Activity: Each line of the data below from the one holding "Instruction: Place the" to the one holding "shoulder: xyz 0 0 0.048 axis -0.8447", inclusive, is to be reproduced exactly; no other line belongs in the answer.

[Items from a dataset]
*****

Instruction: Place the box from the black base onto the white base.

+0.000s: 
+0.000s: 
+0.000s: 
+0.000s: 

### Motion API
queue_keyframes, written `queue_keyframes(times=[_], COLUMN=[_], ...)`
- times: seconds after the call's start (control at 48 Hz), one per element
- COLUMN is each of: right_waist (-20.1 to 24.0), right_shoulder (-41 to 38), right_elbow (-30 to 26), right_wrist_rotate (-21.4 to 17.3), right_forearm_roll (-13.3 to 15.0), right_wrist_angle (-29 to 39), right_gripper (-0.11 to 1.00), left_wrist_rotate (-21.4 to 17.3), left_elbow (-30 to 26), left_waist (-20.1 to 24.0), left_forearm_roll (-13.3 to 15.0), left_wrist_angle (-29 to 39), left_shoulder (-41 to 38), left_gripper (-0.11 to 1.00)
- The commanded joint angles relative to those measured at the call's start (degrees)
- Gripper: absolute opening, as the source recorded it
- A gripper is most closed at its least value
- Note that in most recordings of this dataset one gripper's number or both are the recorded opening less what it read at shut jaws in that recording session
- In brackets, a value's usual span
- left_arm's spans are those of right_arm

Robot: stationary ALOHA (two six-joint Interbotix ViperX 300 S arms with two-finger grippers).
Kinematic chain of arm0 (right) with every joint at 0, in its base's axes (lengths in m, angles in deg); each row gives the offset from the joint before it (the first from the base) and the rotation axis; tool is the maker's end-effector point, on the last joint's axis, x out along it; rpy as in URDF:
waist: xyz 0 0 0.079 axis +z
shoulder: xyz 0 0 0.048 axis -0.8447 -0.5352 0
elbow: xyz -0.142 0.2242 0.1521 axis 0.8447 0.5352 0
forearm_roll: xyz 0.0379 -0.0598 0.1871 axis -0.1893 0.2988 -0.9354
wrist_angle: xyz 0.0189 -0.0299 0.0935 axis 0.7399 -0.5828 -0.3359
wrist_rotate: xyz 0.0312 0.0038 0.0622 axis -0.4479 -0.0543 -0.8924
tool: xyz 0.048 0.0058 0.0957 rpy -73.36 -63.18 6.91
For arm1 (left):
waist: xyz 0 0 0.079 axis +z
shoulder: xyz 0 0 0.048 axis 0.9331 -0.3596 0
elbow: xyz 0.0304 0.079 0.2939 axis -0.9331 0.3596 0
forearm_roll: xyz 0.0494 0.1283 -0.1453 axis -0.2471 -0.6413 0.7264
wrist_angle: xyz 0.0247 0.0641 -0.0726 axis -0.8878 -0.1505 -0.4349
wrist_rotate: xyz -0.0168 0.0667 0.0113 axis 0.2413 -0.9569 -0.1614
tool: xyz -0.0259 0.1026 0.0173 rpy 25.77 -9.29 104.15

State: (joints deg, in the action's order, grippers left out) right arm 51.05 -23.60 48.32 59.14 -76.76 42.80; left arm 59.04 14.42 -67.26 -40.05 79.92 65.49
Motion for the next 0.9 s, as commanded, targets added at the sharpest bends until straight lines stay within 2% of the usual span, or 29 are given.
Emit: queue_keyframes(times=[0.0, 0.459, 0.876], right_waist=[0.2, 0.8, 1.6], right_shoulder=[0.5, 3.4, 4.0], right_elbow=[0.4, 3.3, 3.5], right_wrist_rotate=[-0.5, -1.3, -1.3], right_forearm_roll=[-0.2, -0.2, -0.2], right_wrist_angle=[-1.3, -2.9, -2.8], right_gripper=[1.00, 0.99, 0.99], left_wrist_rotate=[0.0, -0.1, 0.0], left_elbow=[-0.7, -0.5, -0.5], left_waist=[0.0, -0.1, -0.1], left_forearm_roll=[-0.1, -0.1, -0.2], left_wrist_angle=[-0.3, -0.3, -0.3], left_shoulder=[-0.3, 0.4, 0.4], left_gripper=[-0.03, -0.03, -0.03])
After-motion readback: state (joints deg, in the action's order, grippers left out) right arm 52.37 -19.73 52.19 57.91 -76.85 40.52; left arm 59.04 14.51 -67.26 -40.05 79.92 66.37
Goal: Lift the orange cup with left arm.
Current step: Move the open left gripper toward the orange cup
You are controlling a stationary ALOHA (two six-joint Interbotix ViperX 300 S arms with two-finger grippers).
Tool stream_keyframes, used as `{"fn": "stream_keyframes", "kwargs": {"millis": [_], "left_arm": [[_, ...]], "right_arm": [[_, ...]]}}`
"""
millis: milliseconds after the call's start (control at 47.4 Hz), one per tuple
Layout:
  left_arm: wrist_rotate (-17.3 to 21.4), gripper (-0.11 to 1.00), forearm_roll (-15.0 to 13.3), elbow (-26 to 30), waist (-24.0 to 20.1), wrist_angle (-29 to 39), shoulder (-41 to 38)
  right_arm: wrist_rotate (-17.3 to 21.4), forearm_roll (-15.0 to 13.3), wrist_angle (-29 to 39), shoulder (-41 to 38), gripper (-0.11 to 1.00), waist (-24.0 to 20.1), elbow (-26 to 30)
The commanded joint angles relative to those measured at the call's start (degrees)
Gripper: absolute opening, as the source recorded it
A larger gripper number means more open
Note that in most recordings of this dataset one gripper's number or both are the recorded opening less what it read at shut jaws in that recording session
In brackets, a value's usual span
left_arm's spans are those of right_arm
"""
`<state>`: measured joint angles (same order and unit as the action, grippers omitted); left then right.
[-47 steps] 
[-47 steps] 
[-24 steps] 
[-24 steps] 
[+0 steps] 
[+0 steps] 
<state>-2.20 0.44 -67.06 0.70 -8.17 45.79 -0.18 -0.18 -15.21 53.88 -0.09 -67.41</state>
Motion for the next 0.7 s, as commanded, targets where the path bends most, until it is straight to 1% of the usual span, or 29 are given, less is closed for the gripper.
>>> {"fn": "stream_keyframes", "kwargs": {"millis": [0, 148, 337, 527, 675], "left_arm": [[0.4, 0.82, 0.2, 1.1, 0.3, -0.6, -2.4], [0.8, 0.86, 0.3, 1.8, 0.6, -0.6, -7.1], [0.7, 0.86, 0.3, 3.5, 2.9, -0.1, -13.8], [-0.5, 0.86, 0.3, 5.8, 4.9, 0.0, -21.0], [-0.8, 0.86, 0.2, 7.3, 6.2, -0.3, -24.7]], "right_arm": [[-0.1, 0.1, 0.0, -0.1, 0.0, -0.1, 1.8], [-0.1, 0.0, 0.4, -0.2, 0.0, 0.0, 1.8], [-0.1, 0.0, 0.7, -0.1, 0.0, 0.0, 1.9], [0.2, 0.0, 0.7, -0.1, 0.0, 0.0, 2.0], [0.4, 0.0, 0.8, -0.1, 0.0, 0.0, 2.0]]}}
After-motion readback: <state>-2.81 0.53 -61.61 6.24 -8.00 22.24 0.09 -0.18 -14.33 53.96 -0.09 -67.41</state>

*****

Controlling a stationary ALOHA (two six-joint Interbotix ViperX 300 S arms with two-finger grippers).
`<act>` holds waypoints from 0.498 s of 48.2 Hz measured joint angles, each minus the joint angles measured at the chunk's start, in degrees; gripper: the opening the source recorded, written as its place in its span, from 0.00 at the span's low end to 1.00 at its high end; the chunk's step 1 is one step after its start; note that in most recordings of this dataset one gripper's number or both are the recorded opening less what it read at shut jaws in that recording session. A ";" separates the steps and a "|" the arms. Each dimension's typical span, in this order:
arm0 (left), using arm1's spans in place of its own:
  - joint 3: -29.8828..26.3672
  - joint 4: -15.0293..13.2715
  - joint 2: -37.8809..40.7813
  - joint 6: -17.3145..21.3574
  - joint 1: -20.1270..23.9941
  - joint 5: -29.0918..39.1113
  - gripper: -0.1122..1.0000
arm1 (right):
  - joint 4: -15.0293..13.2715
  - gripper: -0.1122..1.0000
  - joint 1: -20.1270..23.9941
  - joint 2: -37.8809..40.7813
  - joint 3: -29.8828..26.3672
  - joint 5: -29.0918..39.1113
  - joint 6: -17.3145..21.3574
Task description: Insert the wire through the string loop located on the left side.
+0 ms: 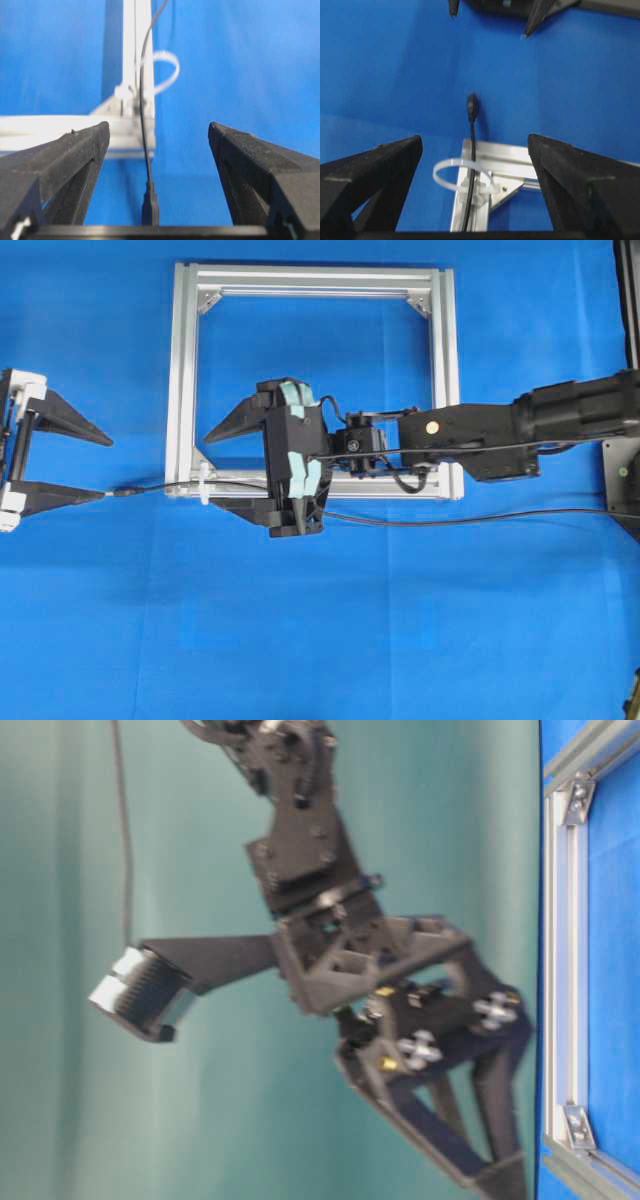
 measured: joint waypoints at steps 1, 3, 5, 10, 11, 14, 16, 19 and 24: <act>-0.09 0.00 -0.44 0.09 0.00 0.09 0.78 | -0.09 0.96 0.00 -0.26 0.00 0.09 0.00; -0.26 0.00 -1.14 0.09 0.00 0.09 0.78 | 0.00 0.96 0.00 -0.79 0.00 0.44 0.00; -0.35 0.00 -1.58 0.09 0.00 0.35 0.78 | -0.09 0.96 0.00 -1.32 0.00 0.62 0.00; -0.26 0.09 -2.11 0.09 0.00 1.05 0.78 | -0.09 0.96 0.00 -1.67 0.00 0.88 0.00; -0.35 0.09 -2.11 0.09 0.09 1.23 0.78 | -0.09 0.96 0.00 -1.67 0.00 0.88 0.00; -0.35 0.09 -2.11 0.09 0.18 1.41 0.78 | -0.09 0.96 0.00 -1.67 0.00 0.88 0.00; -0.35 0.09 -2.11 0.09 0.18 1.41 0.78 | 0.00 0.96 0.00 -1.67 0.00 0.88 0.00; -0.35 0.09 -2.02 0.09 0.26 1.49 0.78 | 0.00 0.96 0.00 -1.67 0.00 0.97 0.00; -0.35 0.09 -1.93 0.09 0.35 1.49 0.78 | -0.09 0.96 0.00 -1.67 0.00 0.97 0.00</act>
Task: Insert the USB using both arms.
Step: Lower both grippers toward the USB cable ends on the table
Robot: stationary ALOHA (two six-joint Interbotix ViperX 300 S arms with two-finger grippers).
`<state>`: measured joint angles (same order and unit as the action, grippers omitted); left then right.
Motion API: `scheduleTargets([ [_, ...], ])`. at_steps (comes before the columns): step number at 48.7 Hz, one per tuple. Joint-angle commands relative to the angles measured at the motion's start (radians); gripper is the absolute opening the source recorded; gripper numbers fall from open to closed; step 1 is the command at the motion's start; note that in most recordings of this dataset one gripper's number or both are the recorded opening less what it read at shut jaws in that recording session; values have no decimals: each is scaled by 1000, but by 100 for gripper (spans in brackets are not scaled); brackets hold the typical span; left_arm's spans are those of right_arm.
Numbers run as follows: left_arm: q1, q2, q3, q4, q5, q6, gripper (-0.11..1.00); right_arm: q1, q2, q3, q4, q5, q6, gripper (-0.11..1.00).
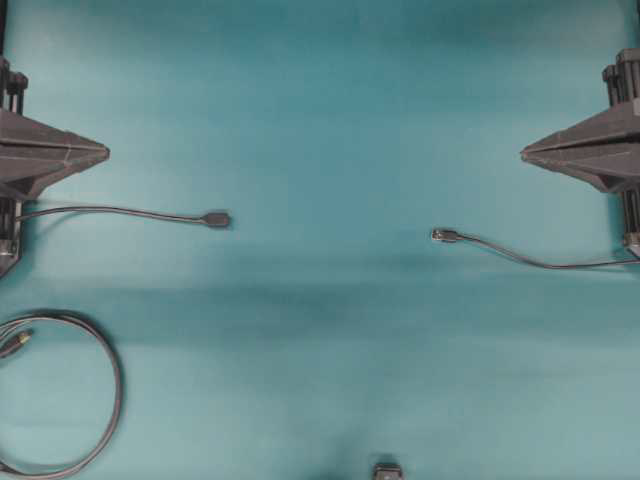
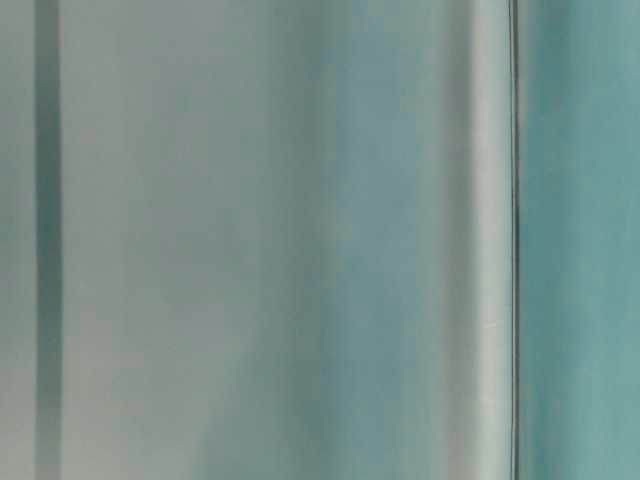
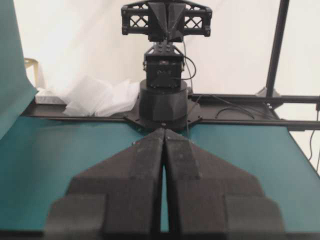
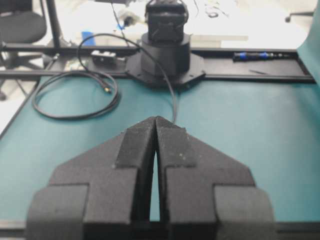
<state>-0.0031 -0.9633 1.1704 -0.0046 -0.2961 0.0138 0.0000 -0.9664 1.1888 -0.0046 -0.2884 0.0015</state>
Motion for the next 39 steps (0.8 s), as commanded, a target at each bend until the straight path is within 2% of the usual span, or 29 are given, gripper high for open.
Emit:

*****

Answer for this exercise:
Instruction: Place the box from the black base onto the white base.

+0.000s: 
+0.000s: 
+0.000s: 
+0.000s: 

### Motion API
queue_keyframes, written `queue_keyframes(times=[_], COLUMN=[_], ...)`
- times: seconds after the call's start (control at 48 Hz), one per element
- COLUMN is each of: right_waist (-20.1 to 24.0), right_shoulder (-41 to 38), right_elbow (-30 to 26), right_wrist_rotate (-21.4 to 17.3), right_forearm_roll (-13.3 to 15.0), right_wrist_angle (-29 to 39), right_gripper (-0.11 to 1.00), left_wrist_rotate (-21.4 to 17.3), left_elbow (-30 to 26), left_waist (-20.1 to 24.0), left_forearm_roll (-13.3 to 15.0), left_wrist_angle (-29 to 39), left_shoulder (-41 to 38), left_gripper (-0.11 to 1.00)
- The commanded joint angles relative to those measured at the call's start (degrees)
- Gripper: absolute opening, as the source recorded it
- A gripper is most closed at its least value
- Note that in most recordings of this dataset one gripper's number or both are the recorded opening less what it read at shut jaws in that recording session
- In brackets, a value's usual span
- left_arm's spans are those of right_arm

Robot: stationary ALOHA (two six-joint Interbotix ViperX 300 S arms with two-finger grippers).
Kinematic chain of arm0 (right) with every joint at 0, in its base's axes (lengths in m, angles in deg); each row gives the offset from the joint before it (the first from the base) and the rotation axis; tool is the maker's end-effector point, on the last joint's axis, x out along it; rpy as in URDF:
waist: xyz 0 0 0.079 axis +z
shoulder: xyz 0 0 0.048 axis -0.8447 -0.5352 0

No more output is expected here.